**Instructions to follow**:
Transcribe only the lines between the first line of the records and the line containing "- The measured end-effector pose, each", inclusive, exactly as written.

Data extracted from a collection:
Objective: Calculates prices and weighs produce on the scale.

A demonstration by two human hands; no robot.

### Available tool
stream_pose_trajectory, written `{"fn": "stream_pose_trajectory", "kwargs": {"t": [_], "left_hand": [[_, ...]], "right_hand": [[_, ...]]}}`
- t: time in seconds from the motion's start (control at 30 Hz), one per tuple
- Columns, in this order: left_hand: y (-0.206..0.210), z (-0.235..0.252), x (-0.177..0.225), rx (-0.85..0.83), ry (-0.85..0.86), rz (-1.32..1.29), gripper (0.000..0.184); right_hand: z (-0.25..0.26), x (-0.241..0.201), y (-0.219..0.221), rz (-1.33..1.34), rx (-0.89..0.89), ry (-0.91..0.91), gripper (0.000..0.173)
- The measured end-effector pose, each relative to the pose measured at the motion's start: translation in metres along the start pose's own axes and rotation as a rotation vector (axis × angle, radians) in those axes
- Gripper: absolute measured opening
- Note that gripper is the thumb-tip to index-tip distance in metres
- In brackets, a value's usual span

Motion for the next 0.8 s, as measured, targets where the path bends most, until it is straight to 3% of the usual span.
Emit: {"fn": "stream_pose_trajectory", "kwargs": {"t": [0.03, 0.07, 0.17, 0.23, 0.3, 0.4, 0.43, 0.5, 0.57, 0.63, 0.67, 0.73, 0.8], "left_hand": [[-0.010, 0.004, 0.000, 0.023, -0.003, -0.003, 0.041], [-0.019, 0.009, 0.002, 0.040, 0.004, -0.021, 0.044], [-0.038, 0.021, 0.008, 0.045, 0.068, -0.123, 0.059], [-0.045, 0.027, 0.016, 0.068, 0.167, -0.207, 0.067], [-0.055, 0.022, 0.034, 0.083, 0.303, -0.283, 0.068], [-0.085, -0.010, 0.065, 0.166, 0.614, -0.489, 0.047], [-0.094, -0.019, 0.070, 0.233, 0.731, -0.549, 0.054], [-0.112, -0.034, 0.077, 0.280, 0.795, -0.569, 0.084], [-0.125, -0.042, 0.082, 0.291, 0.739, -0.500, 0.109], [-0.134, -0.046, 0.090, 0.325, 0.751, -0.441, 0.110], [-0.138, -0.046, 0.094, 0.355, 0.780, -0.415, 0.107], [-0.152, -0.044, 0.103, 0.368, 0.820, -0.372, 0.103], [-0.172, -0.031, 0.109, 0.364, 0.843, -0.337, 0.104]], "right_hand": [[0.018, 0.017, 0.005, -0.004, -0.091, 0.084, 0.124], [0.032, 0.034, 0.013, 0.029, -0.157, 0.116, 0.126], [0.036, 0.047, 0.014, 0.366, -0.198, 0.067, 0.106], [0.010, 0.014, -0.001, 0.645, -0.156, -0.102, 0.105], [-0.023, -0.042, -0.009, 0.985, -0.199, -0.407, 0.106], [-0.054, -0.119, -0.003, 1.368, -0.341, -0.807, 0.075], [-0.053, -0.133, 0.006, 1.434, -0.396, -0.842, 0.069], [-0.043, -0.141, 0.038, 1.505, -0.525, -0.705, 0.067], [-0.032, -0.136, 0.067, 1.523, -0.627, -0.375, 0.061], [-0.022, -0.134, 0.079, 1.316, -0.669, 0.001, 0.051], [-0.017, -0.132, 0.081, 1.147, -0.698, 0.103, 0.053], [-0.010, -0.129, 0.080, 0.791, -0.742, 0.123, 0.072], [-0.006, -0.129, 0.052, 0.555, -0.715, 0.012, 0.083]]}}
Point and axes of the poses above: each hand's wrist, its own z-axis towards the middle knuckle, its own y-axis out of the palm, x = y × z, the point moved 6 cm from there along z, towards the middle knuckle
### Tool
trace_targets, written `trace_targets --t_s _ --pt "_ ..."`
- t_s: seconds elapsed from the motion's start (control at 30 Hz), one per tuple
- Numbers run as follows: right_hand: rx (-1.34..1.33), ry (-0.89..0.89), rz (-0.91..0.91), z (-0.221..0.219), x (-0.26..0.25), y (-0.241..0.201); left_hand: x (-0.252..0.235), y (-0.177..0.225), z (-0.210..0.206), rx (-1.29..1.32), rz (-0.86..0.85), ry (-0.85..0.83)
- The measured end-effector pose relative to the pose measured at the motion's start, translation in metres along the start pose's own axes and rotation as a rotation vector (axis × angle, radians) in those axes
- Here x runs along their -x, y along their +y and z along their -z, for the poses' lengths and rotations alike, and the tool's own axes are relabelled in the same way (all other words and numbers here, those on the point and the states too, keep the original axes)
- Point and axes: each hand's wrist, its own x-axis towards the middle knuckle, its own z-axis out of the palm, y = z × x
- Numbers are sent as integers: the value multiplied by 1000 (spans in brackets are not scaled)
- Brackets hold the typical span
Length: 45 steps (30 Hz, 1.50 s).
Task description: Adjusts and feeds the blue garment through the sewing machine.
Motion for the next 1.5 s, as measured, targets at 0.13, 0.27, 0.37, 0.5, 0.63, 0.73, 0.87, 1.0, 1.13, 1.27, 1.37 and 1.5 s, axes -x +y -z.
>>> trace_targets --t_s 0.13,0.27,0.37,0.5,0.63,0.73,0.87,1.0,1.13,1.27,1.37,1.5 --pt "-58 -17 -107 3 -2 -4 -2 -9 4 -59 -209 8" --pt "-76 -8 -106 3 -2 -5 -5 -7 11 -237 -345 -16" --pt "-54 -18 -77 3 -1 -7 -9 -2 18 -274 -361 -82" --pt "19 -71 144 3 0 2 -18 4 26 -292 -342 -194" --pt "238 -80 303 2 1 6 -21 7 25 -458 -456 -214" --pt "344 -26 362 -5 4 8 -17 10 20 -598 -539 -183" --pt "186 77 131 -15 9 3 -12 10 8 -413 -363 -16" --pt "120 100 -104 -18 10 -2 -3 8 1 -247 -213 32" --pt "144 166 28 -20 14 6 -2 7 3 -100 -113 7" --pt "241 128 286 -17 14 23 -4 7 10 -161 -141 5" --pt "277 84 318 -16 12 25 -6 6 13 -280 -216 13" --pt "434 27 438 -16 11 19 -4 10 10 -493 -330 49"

**Result**:
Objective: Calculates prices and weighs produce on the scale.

A demonstration by two human hands; no robot.

### Available tool
stream_pose_trajectory, written `{"fn": "stream_pose_trajectory", "kwargs": {"t": [_], "left_hand": [[_, ...]], "right_hand": [[_, ...]]}}`
- t: time in seconds from the motion's start (control at 30 Hz), one per tuple
- Columns, in this order: left_hand: y (-0.206..0.210), z (-0.235..0.252), x (-0.177..0.225), rx (-0.85..0.83), ry (-0.85..0.86), rz (-1.32..1.29), gripper (0.000..0.184); right_hand: z (-0.25..0.26), x (-0.241..0.201), y (-0.219..0.221), rz (-1.33..1.34), rx (-0.89..0.89), ry (-0.91..0.91), gripper (0.000..0.173)
- The measured end-effector pose, each relative to the pose measured at the motion's start: translation in metres along the start pose's own axes and rotation as a rotation vector (axis × angle, radians) in those axes

No more output is required for the exercise.